__Material for this exercise__.
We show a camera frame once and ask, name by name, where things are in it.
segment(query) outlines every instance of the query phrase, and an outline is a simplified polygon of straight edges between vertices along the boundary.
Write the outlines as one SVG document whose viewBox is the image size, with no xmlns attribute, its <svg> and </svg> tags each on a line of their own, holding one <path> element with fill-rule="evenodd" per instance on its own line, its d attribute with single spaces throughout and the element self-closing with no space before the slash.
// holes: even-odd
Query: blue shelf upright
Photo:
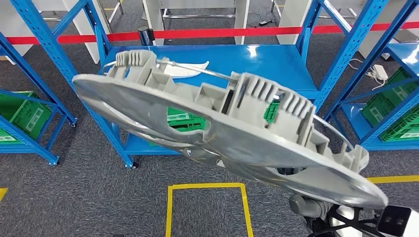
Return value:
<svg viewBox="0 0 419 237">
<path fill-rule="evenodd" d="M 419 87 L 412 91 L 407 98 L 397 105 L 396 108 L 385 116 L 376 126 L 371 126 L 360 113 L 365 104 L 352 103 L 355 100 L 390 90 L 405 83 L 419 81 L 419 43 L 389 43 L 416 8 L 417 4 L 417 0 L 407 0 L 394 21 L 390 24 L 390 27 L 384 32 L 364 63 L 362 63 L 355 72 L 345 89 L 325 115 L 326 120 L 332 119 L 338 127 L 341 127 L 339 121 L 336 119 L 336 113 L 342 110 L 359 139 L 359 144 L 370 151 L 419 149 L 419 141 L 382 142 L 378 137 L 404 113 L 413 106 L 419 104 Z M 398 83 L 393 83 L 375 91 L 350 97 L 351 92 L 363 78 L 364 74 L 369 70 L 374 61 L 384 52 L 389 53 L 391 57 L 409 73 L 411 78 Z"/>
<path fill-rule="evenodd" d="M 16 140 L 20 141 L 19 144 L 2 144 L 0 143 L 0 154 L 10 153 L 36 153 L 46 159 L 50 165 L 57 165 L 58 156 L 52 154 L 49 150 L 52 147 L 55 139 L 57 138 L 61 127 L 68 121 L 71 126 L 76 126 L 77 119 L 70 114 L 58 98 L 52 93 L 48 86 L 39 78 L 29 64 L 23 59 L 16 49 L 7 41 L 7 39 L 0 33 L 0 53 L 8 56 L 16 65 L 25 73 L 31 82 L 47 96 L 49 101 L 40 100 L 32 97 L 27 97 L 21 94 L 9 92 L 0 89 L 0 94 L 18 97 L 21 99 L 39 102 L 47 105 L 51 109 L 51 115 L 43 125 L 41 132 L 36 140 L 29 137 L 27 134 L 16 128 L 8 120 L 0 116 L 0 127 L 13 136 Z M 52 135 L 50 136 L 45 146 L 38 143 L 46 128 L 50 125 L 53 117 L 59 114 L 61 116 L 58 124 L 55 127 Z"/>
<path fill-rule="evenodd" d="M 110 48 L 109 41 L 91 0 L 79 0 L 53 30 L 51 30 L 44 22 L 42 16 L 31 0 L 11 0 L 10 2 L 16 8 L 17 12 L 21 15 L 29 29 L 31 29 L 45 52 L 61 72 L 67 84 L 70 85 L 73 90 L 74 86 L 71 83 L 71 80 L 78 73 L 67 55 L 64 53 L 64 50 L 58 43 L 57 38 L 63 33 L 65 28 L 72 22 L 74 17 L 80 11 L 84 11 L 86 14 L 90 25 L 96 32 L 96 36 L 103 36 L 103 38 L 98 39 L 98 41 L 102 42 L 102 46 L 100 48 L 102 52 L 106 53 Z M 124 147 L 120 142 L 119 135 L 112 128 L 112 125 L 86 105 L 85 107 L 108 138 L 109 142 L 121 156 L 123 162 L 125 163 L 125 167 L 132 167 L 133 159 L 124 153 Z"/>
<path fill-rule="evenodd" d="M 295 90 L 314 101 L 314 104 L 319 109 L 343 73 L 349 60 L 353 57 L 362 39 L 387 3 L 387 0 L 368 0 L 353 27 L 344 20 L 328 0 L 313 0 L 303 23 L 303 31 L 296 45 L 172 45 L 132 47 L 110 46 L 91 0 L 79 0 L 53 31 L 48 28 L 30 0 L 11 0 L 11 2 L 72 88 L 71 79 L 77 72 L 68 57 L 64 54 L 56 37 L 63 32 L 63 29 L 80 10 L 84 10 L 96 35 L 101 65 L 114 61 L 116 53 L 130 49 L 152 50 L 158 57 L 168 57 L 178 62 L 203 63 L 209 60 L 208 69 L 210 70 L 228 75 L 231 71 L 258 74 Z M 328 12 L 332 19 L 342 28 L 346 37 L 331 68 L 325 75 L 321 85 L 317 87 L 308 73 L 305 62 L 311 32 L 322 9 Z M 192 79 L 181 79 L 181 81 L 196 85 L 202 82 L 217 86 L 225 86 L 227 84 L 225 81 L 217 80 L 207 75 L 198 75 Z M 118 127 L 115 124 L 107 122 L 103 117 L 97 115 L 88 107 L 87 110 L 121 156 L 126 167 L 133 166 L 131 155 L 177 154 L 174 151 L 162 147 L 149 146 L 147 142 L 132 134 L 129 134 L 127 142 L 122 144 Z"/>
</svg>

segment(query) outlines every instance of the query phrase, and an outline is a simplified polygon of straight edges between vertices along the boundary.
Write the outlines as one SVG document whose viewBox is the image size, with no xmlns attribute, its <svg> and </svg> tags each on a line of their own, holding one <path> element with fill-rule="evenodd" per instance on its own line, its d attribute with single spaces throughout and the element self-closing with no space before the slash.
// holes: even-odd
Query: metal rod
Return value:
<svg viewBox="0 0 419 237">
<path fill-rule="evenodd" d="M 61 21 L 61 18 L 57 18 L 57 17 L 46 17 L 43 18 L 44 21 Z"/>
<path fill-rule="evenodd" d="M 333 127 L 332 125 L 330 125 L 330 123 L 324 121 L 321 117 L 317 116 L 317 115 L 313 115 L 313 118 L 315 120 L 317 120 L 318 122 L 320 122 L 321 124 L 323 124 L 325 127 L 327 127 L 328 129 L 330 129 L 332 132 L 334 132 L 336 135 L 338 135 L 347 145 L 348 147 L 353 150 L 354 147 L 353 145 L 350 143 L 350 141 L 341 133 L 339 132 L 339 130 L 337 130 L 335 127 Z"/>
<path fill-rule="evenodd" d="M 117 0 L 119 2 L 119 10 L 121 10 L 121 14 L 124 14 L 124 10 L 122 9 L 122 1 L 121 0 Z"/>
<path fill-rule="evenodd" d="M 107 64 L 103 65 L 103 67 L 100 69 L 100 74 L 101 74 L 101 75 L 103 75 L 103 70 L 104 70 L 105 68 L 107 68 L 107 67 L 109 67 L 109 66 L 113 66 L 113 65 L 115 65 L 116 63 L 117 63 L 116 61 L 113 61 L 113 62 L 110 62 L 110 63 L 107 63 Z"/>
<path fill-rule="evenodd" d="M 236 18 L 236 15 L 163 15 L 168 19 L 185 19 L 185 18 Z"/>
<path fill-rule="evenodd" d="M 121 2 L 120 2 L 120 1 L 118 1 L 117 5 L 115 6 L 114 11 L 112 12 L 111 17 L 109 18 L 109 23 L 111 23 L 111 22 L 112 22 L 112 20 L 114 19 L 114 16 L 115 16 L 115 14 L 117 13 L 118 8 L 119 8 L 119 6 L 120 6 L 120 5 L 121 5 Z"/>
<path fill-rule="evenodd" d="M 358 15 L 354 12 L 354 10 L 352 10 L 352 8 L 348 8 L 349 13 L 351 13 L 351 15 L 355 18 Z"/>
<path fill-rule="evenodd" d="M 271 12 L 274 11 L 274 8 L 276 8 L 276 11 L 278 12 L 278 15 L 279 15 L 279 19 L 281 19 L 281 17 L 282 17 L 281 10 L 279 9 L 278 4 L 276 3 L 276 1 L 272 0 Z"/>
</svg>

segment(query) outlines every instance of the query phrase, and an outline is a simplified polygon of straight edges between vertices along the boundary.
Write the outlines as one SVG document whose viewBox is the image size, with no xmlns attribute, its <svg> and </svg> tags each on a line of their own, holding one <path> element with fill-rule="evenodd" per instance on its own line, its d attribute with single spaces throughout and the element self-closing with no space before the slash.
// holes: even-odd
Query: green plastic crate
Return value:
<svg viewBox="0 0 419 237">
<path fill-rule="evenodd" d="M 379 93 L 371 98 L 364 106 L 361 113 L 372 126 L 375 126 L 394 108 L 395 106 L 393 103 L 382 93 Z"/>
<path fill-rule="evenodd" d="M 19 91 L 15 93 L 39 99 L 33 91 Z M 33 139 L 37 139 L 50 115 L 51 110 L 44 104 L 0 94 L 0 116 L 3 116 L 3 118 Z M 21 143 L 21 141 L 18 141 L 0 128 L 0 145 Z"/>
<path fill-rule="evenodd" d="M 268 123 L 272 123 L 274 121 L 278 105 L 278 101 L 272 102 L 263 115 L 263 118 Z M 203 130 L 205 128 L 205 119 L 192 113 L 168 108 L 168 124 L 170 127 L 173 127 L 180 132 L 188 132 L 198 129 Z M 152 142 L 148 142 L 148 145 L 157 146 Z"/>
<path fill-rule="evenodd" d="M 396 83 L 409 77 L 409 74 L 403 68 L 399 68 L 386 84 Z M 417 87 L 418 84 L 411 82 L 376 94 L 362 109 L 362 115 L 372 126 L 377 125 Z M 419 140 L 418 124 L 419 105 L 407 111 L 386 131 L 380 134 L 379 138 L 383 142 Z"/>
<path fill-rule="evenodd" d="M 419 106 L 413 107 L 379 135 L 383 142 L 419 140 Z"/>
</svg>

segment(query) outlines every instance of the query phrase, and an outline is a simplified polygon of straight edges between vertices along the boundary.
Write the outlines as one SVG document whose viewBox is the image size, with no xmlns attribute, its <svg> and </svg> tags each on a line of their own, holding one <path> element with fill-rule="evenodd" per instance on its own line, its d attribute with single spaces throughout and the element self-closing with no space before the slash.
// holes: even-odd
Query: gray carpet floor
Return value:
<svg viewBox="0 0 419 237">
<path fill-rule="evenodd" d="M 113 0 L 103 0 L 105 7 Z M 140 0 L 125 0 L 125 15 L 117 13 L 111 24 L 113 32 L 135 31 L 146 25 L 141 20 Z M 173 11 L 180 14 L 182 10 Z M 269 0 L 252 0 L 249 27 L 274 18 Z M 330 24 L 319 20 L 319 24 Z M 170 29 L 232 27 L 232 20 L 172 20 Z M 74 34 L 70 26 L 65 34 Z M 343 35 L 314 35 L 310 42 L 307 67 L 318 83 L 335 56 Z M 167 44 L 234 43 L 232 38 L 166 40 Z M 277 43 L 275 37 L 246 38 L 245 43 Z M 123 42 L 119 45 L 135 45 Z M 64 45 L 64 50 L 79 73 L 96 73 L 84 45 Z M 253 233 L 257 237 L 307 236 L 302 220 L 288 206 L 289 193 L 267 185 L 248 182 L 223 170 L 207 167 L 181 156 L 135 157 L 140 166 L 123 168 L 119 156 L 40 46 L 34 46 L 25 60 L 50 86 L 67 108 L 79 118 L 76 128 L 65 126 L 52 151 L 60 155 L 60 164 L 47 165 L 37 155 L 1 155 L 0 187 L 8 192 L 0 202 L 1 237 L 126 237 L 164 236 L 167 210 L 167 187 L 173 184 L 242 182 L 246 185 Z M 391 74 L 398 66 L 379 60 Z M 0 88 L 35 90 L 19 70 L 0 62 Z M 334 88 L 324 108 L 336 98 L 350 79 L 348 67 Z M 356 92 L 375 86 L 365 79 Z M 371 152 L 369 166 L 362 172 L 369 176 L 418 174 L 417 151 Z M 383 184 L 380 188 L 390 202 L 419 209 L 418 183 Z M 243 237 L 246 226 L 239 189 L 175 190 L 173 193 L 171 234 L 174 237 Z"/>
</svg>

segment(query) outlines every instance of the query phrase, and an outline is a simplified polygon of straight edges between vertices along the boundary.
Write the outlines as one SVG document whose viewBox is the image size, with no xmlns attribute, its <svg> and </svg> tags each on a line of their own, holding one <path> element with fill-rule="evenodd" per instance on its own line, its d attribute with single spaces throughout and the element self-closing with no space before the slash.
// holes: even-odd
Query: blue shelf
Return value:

__What this task involves__. Only the lines from the opening of the material through the line with "Query: blue shelf upright" should be echoed, exactly as written.

__Problem solution__.
We show a camera frame once and ask, name by name, where things are in it.
segment(query) outlines every instance of the query phrase, and an outline is a simplified polygon of straight edges between vertices along the boundary.
Write the outlines as one SVG document whose viewBox is the image size, with no xmlns attribute, its <svg> and </svg> tags each on a line of their own, holding one <path> element with fill-rule="evenodd" per instance on its own line, its d attribute with single spaces throughout and the element self-closing with no space before the slash.
// holes: even-odd
Query: blue shelf upright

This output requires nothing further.